He became team scoring leader (15.9) who has reached double figures in all but four games. Topped the 1,000-point mark in career scoring with 1,209 points, 1,027 scored during his three seasons as a Bearcat to become the 44th member of UC's 1,000-point club. Leads the team in free throw percentage (.839) and is second in steals (1.1), assists (2.1), blocks (0.8) and third in rebounding (5.0). Named to the Las Vegas Holiday Classic all-tournament team after averaging 18.8 points, 6.0 rebounds, and 1.8 steals in the four wins.

==Professional career==

===NBA===
He was selected in the second round (31st overall) by the Portland Trail Blazers in the 2006 NBA draft, and his rights were immediately traded to the Indiana Pacers for the rights to the Pacers' pick at No. 45 overall (Alexander Johnson), and second-round draft choices in 2007 and 2008. In eight preseason games with Indiana, White averaged 3.8 points and 2.0 rebounds in 17.5 minutes a game over 8 preseason games. He was cut by the Indiana Pacers on October 31, 2006, with coach Rick Carlisle saying his release was the most difficult cut he has been involved with in his coaching career. White signed a two-year contract with the San Antonio Spurs on November 3, 2006.

On December 16, 2006, the Spurs assigned White to play in their NBA Development League affiliated team the Austin Toros. He was recalled on December 26, but reassigned to Austin three days later. Spurs coach Gregg Popovich stated that the reason for the move was that the in-season schedule does not allow much time to practice and the veteran-heavy team does not allow any spare minutes for White. He continued to receive his salary from the Spurs while playing for the Toros. Toros coach Dennis Johnson stated that White received regular playing time. After playing in 15 games (with 11 starts), and averaging 16.3 points, 4.0 rebounds, 3.1 assists and 1.67 steals in 34.4 minutes, White was recalled by the Spurs for the second time on January 27, 2007. He had hitherto not seen any playing time with the Spurs.

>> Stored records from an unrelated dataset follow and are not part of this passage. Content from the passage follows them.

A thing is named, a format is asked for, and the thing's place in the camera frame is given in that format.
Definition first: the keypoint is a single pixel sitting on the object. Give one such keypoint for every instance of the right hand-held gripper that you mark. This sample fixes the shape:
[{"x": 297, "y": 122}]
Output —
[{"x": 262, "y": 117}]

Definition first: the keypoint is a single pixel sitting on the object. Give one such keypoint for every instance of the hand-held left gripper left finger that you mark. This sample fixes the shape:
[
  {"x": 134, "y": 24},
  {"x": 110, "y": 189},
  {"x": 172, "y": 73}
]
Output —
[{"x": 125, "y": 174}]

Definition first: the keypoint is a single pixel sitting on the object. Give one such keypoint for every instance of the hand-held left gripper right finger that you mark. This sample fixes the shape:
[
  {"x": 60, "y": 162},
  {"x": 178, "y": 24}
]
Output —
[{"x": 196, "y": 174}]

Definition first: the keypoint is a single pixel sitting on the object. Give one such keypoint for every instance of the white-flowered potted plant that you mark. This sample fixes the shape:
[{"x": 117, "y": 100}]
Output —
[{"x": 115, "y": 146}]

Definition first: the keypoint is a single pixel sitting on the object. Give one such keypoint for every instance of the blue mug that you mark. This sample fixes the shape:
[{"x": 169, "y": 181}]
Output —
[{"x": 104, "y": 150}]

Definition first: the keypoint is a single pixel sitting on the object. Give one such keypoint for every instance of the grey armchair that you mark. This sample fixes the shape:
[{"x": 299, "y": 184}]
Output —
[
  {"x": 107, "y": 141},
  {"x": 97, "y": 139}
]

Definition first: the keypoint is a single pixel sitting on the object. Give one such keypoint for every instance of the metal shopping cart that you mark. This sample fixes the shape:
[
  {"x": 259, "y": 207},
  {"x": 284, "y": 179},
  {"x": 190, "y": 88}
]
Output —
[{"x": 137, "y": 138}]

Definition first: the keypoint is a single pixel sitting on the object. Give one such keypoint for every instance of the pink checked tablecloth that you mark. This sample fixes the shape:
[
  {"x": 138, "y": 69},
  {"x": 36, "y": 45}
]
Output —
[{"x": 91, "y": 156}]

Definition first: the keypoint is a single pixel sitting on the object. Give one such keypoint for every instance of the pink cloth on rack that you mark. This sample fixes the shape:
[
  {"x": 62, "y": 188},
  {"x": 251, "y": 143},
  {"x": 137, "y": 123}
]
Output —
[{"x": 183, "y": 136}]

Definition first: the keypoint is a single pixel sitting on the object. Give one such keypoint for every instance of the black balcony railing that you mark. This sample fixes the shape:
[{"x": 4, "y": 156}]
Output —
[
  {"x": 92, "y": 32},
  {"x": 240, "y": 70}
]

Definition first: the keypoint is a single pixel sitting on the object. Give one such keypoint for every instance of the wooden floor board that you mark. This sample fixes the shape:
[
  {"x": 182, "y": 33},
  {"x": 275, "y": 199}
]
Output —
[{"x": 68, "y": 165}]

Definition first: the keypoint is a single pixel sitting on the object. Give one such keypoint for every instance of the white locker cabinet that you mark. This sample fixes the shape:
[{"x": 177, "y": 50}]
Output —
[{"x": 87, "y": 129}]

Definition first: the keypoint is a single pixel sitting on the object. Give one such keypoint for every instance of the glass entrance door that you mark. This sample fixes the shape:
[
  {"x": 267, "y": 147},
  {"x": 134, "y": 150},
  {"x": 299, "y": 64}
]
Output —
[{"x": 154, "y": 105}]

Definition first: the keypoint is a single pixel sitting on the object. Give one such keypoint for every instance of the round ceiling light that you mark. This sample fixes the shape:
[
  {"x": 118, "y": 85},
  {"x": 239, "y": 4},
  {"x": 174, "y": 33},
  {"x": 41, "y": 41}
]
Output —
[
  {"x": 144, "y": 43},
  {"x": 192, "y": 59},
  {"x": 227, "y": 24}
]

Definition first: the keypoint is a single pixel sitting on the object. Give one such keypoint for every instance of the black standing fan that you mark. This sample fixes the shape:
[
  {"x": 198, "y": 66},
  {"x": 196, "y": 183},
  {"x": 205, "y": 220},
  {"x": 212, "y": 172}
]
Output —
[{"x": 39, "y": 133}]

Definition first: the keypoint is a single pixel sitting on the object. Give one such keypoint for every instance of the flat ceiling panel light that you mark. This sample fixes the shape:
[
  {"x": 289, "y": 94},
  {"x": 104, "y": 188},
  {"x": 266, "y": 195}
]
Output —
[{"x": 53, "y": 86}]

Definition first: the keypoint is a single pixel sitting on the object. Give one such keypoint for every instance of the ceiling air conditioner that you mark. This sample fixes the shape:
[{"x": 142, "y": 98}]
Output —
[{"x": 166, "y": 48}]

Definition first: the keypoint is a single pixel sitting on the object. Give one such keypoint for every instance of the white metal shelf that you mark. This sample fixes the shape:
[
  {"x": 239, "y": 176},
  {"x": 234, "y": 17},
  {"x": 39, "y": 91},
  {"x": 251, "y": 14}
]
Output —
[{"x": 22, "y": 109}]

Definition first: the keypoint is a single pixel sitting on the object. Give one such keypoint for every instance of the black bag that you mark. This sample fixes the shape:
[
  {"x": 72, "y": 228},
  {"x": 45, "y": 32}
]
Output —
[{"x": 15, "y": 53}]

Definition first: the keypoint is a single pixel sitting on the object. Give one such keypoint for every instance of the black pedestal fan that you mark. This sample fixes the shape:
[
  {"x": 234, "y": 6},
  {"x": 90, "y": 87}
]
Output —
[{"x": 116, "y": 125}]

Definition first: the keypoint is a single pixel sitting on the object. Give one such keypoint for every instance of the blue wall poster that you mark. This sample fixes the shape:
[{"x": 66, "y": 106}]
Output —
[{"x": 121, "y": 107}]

On March 26, White made his NBA debut with the Spurs against the Golden State Warriors, scoring 9 points and grabbing 3 rebounds in 14 minutes during his first game. White also got the first NBA start of his career on April 16, 2007, in a loss against the Memphis Grizzlies. In a game where the Spurs rested their regular lineup due to the playoff standings already having been decided, White responded by scoring a career-high 17 points in 39 minutes of play in a 101–91 loss to the Grizzlies. He averaged 8.2 PPG in 6 games for the Spurs. He was waived during the off-season by the Spurs on July 23, 2007 and received an NBA championship ring.

===Europe===
On September 8, 2007, White joined Will Solomon when he signed a four-year contract with the Turkish Basketball League club Fenerbahçe who played in the 2007–08 Euroleague quarter finals. On March 22, 2008, White won the Turkish dunk contest against Curtis Withers, Quinton Hosley, and Richard Chaney in the Beko Allstar Slam Dunk Contest with his raceway dunk.

===Return to the NBA===
He was playing with the Anaheim Arsenal in the NBA's D-League when he signed a 10-day contract with the Houston Rockets on March 3, 2009, and then a second 10-day contract before signing a multi-year deal with the Rockets on March 24, 2009. He was deactivated April 7 to make room for forward Carl Landry, who had recovered from a gunshot wound. On September 2, 2009, White was drafted in the first round of the NBA Development League expansion draft by the Maine Red Claws.

In September 2009, the Rockets traded White to the Denver Nuggets in exchange for the draft rights to Axel Hervelle. His first game with the Nuggets was on October 1, 2009, facing Utah. He scored 13 points, 10 of them from free throws. He was waived by the Nuggets on October 21, 2009.

===Return to Europe===
He signed a contract with Spartak St. Petersburg of the Russian Super League on November 10, 2009. In 2010, he joined the Italian team Dinamo Sassari in Lega Basket Serie A where he was the 2010–11 Italian League top scorer, averaging 20.2 points in 34 games. In August 2011, he signed a one-year contract with Scavolini Pesaro.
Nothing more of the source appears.